“What trickery is a woman’s work?” she asked, glancing inquiringly at me.
“Nothing, my dear,” His Excellency hastened to reply, placing his thin hand tenderly upon her shoulder—“nothing, at least, that concerns you.”
“But you are not well!” she cried in alarm. Then, turning to me, said: “Look, Mr Ingram, how pale he is!”
“Your father is rather overburdened by important business,” I replied.
Her face assumed a puzzled expression. Sibyl, the pretty, dark-haired daughter of Lord Barmouth, was acknowledged on all sides to be more than usually beautiful, and was the pet of diplomatic Paris. With her mother she went everywhere in that dazzling vortex of gaiety, in which the diplomatist accredited to France is bound to move. Ah! that glare and glitter, that constant whirl, that never-ceasing music! How weary I was of it all, and how it jarred upon me!
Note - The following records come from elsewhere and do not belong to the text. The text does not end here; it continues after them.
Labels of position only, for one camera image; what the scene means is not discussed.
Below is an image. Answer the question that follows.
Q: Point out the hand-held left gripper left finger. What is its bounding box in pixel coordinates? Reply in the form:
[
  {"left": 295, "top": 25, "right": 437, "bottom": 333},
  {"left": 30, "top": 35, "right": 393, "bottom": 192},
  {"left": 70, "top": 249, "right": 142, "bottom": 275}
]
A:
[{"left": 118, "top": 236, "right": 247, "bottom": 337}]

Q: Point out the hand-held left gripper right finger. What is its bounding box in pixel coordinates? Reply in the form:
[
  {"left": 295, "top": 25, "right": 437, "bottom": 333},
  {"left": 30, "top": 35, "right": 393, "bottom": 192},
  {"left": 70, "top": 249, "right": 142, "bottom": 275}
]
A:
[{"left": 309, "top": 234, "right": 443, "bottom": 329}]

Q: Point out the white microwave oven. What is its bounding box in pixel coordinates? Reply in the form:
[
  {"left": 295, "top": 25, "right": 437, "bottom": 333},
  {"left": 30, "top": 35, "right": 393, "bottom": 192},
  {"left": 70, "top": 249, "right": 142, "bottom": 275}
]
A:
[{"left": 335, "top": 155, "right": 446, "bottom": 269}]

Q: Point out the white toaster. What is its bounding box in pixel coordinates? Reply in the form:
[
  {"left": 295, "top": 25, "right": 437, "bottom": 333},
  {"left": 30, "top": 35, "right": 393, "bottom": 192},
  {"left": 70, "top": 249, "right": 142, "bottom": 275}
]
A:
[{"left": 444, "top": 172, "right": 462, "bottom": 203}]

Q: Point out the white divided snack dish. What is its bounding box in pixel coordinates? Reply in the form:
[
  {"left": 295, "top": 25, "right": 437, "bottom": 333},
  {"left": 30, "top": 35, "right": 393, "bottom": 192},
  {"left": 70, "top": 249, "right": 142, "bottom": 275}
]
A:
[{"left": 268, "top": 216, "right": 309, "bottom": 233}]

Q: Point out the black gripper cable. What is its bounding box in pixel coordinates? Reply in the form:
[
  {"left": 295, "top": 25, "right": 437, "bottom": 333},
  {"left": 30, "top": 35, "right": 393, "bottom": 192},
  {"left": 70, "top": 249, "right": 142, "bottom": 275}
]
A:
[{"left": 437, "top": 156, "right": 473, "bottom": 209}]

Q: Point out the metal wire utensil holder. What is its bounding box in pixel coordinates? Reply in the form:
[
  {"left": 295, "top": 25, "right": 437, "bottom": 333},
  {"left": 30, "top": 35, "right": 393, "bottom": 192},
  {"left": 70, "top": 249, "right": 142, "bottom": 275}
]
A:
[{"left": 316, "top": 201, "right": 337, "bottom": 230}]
And why? Well, to speak the truth, I myself had an affair of the heart, and my thoughts were always far from those brilliant spectacles in which I was merely an official in a braided uniform.
“What has occurred, Mr Ingram?” asked the Ambassador’s daughter anxiously. “Father is certainly not himself to-night.”
“Another political complication,” I responded; “that is all.”
“Sibyl, my dear,” exclaimed her father, gently taking her hand, “you know that I forbid any inquiries to be made into matters which must be secret, even from you.”